【実践力講座2】再発防止対策の3要件

 再発防止策の徹底が原因かもしれない痛ましい事故を時々ニュースで目にします。しかし、たとえ再発防止策が徹底されていても、事故が再発してしまうことがあります。その原因は立案された再発防止策が必要な要件を満たしていない場合です。

 再発防止策に必要とされる要件は3つあります。第一に適中性、第二に永続性、第三に具体性です。1番目の適中性とは、再発防止策が事故の真の原因に焦点が合っていることです。2番目の永続性とは、再発防止策が応急的な措置ではなく、関係者に変更があった場合でも、いつまでも効果を有することです。3番目の具体性とは、再発防止策が精神論ではなく、該当作業が実施される現場で、具体的に作業手順の中に反映されることです。

 これまでの経験では、事故が発生してしまったときには、下請負業者の営業責任者が発注者を早急に訪ねて、事故発生の経緯を説明し、再発防止策を提示して、「申し訳ありませんでした。今後は事故を再発させないように頑張ります。」と言うのですが、頑張るという精神論だけでは残念ながら事故を防ぐことはできません。

 事故を確実に防ぐためには、再発防止策が的中性、永続性、具体性を満足することが必要です。それらを満足する再発防止策を立案するためには、事故発生に関係している現場の当事者の参加が不可欠です。決して悪者探しや非難をするためではありません。適中性を向上させるために、事実の確認を徹底的に実施するためです。大部分の事故原因はヒューマンエラーです。当事者のそのときの体調や精神状態、現場環境なども重要な事実になります。

 事実を徹底的に確認した上で、事故原因の分析を実施します。集めた多くの事実を、事故発生に直接影響を与えた直接原因と、その他の間接原因に分類し、更にそれらの原因の因果関係を明らかにします。人的原因、物的原因、管理的原因を特定して、それらに個別に対応する対策を組み合わせることで、適中性を満足することができるのです。

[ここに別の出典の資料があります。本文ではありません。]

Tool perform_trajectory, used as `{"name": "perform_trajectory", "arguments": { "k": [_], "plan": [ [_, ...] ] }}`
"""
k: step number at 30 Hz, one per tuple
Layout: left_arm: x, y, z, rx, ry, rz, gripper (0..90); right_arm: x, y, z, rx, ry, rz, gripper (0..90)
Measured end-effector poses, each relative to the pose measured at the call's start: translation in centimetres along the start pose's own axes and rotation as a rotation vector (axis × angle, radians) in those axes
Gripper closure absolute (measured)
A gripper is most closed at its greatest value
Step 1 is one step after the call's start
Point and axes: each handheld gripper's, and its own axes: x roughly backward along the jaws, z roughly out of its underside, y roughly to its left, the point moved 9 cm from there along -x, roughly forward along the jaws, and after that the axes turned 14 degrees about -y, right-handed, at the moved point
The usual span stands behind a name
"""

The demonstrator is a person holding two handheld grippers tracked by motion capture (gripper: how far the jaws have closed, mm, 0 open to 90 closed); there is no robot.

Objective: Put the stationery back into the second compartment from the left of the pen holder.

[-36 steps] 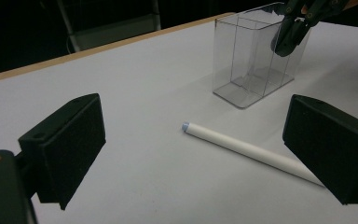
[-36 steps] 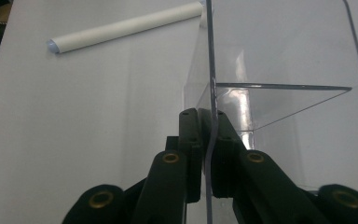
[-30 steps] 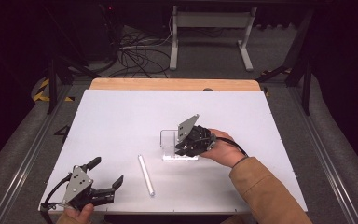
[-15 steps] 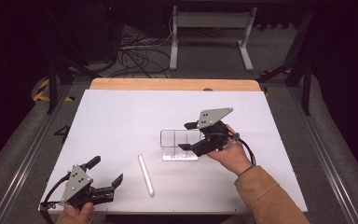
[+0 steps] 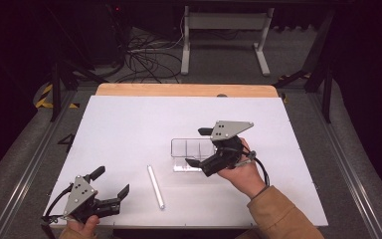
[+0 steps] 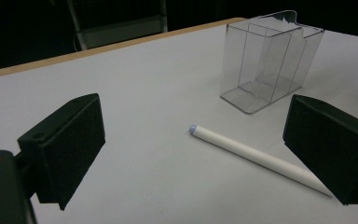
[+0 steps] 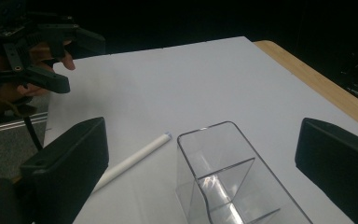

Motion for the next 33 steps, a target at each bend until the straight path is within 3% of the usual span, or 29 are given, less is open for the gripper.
{"name": "perform_trajectory", "arguments": {
  "k": [6,8,11,15,24,33],
  "plan": [
    [0.1,0.1,0.0,0.002,-0.001,-0.004,6.3,-0.8,1.2,-0.3,-0.041,-0.026,0.007,0.0],
    [0.1,0.1,0.0,0.002,0.0,-0.005,6.3,-1.1,1.5,-0.4,-0.047,-0.028,0.029,0.0],
    [0.1,0.2,0.0,0.006,0.002,-0.006,6.2,-1.5,1.9,-0.4,-0.024,-0.014,0.079,0.0],
    [0.0,0.2,0.1,0.007,0.004,-0.005,6.2,-2.0,2.6,-0.5,-0.015,-0.016,0.085,0.5],
    [0.0,0.2,0.1,0.006,0.003,-0.006,6.2,-2.2,2.9,-0.2,-0.011,0.026,0.111,8.3],
    [0.0,0.2,0.2,0.011,0.008,-0.001,6.2,-2.8,3.1,0.3,-0.049,0.086,0.106,17.3]
  ]
}}
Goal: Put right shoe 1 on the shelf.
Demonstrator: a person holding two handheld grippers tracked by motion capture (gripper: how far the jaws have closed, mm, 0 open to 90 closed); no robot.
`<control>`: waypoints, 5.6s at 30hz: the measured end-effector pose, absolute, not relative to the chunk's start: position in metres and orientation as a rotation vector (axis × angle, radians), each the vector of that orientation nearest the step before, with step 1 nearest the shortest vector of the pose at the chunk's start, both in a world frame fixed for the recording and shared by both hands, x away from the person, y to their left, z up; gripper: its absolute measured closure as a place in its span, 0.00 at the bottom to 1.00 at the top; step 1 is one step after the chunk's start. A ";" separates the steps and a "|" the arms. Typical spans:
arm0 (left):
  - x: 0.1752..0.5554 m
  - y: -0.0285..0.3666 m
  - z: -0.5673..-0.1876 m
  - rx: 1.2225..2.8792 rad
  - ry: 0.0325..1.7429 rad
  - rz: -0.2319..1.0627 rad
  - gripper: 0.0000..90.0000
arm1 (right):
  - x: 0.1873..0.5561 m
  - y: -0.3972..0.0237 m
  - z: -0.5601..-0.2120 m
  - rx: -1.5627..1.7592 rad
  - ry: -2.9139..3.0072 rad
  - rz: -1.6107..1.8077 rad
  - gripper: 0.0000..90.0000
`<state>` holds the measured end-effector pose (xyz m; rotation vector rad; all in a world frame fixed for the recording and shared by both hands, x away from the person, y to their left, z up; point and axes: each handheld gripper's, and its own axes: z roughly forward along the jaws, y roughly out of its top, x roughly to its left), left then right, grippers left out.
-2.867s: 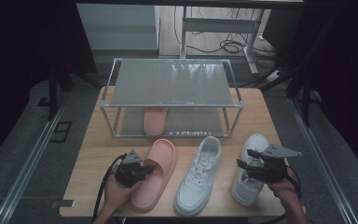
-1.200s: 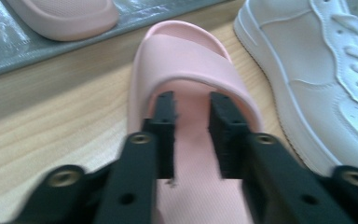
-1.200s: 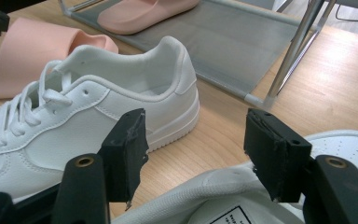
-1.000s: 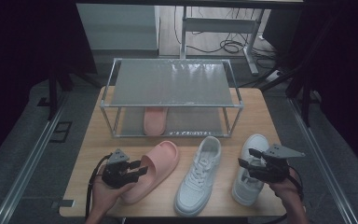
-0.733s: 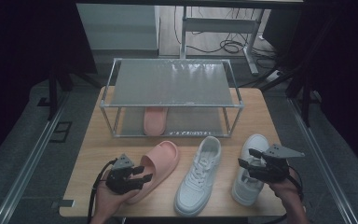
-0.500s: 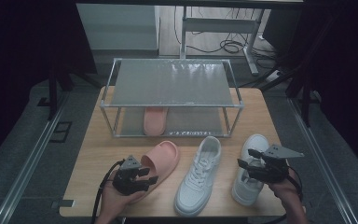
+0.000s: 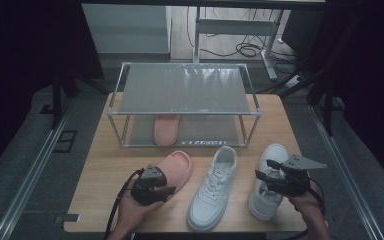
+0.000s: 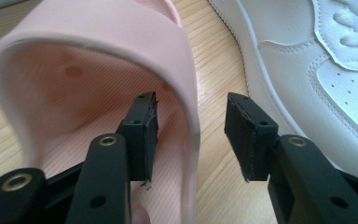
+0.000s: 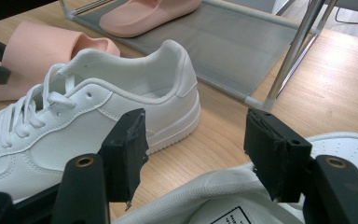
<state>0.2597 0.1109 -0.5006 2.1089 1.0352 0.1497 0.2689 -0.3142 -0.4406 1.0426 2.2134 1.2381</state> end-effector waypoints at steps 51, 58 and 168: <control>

 そして、再発防止策の実施段階では、いつ、誰が、何に着眼して点検をするのかということが具体的に必要です。そうすることが永続性の満足につながります。

 そのためには、再発防止策を具体的な作業に分解して、作業手順の中に取り込む必要があります。そうすることで、具体性を満足することも可能になります。

 従って、再発防止策はお詫びのための作文であってはなりません。二度と同じ事故は発生させないという固い決意を持った当事者仲間が集まり、3要件を満たした再発防止策を立案した経験者の進行に従って、時間を費やして検討することが必要です。こういった段階を踏んで再発防止策を立案するためには、最低でも12時間程度は必要です。

 また、こういった作業を進めるためには、学生時代に友人たちと色々なことを語り合い、許しあえる経験をすることが大変重要です。本校の電気電子学科に集まってくる学生たちには、そういう経験を沢山して卒業して欲しいと願っています。